Assignment: Find the word "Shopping" in the data below and copy each line that holds it.

Record extracts:
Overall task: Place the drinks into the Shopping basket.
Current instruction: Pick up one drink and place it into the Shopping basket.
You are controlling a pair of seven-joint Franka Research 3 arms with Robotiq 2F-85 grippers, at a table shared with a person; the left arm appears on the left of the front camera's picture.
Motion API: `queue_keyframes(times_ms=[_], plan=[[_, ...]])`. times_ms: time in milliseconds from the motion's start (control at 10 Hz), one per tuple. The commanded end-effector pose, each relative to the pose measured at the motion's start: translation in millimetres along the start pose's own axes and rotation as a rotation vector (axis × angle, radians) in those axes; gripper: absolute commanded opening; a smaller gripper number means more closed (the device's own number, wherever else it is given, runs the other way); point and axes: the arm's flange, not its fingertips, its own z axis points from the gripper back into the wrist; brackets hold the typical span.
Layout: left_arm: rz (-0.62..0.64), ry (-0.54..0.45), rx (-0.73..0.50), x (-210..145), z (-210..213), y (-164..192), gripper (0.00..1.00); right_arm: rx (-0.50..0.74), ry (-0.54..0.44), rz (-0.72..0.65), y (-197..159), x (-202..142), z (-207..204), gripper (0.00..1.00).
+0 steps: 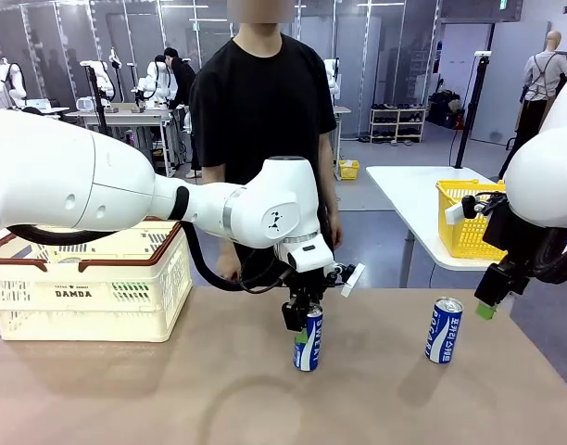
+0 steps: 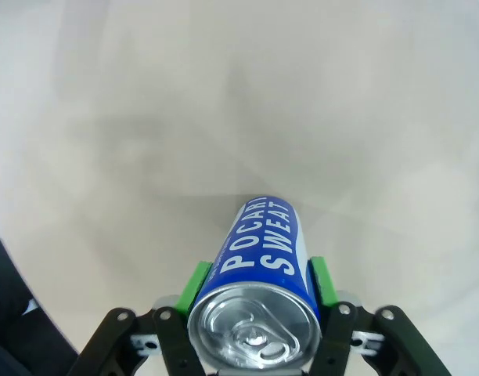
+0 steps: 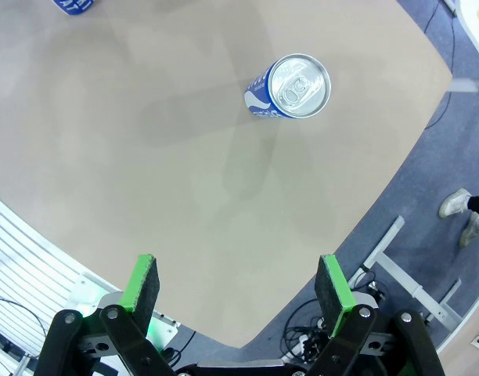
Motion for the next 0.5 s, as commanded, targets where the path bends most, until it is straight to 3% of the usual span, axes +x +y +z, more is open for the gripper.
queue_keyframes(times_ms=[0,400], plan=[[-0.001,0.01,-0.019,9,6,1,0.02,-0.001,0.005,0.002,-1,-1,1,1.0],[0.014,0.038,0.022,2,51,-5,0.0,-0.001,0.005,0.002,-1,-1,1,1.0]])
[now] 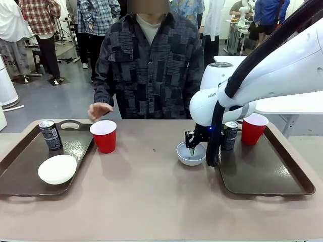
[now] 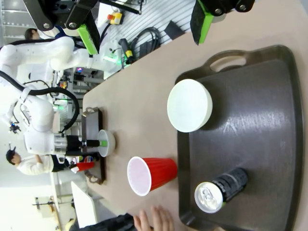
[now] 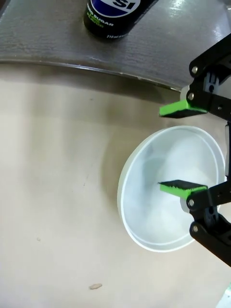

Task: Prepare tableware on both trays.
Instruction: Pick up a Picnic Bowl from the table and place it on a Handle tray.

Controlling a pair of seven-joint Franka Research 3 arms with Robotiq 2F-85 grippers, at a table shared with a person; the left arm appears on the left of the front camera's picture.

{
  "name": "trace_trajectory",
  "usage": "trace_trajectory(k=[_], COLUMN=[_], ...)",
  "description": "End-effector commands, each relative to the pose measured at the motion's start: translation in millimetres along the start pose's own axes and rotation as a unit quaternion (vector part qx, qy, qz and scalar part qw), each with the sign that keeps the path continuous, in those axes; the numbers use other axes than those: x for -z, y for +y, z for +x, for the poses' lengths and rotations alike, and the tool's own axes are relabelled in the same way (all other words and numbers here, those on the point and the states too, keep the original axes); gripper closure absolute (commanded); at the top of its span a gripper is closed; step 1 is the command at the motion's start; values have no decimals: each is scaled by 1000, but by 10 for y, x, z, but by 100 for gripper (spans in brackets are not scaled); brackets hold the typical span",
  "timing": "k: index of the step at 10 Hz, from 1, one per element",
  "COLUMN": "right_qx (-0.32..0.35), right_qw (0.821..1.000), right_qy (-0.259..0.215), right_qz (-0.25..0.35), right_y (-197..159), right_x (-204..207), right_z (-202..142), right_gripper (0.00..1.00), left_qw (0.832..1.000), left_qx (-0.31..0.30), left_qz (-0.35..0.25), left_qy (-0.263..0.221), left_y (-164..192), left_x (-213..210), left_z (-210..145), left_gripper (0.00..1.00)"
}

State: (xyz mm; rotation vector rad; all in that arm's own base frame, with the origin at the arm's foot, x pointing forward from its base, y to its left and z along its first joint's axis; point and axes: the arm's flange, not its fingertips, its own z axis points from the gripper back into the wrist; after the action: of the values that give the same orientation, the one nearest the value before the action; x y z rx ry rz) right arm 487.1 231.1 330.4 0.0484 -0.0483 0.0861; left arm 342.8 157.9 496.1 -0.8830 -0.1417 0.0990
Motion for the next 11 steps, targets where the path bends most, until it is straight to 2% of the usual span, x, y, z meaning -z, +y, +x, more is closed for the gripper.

Answer section:
Overall task: Place the drinks into the Shopping basket.
Current instruction: Pick up one drink and place it into the Shopping basket.

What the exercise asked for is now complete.